* PROMPT *
Repeat exactly the lines of the material below that run from the "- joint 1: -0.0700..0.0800" line to the "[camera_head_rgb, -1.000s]" line, including both, and do not carry over any pictures.

* PROVIDED MATERIAL *
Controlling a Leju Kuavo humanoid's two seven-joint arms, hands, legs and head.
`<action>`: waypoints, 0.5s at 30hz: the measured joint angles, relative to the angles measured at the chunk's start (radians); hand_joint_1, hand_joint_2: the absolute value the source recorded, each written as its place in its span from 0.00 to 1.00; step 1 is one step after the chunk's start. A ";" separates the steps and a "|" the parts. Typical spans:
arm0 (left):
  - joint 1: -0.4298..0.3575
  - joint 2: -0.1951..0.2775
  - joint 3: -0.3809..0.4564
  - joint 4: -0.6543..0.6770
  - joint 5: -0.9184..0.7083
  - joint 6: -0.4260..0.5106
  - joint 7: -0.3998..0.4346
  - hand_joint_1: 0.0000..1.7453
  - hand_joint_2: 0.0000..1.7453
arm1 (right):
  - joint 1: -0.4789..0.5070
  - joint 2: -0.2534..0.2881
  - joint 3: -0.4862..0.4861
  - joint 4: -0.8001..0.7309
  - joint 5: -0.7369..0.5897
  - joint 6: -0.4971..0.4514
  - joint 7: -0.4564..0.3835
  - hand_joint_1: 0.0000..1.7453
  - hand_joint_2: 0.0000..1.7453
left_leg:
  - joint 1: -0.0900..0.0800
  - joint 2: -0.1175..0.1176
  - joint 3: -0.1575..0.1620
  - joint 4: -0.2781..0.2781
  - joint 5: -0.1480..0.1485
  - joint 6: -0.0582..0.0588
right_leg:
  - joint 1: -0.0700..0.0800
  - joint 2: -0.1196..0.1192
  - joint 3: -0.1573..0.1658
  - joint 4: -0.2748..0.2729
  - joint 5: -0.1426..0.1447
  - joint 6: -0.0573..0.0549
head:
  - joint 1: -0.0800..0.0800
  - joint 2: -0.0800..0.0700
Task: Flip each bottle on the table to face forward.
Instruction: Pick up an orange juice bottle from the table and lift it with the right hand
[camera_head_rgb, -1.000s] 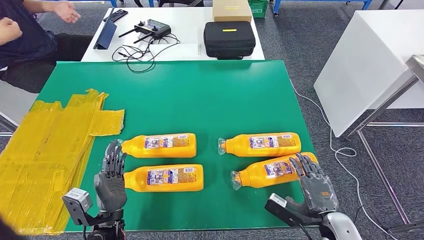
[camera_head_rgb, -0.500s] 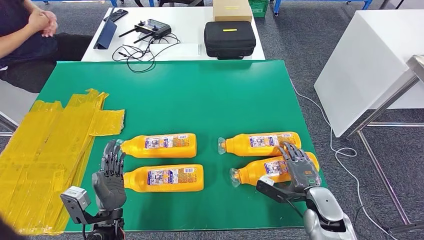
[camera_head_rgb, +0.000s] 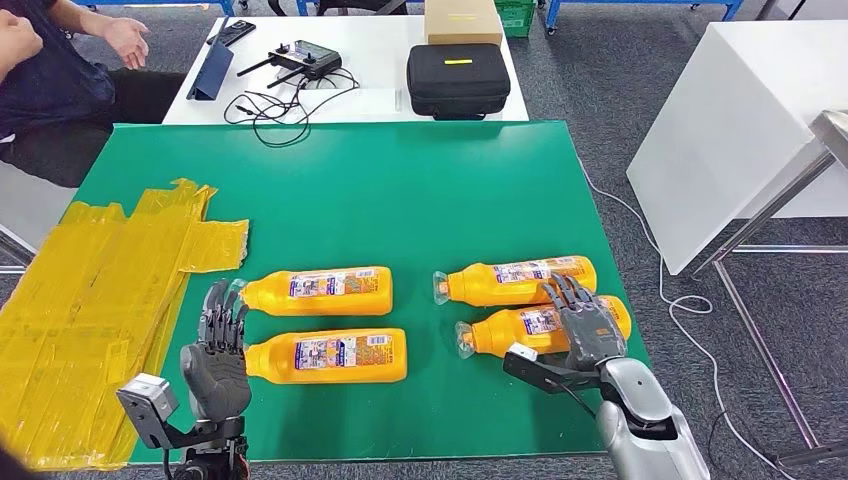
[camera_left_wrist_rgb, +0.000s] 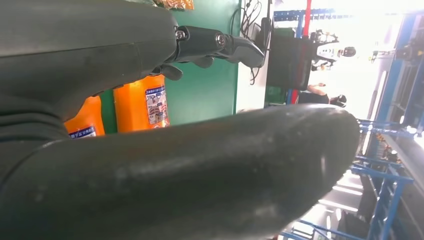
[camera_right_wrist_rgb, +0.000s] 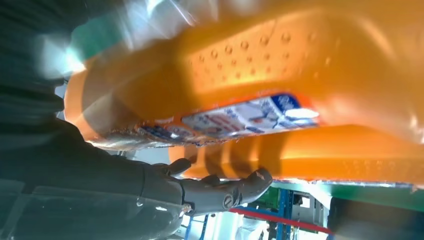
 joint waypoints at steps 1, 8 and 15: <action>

* ANSWER FOR THIS EXERCISE *
  - joint 1: -0.0700..0.0800
  - joint 2: -0.1196..0.1192
  - joint 3: -0.1573..0.1658
  - joint 4: -0.2748..0.2729
  - joint 5: -0.1426..0.1447
  - joint 6: -0.0573..0.0549
head:
  - joint 1: -0.0800..0.0800
  - joint 2: -0.0800..0.0700
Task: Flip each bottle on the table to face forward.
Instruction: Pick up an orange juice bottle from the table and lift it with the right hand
[camera_head_rgb, -1.000s] 

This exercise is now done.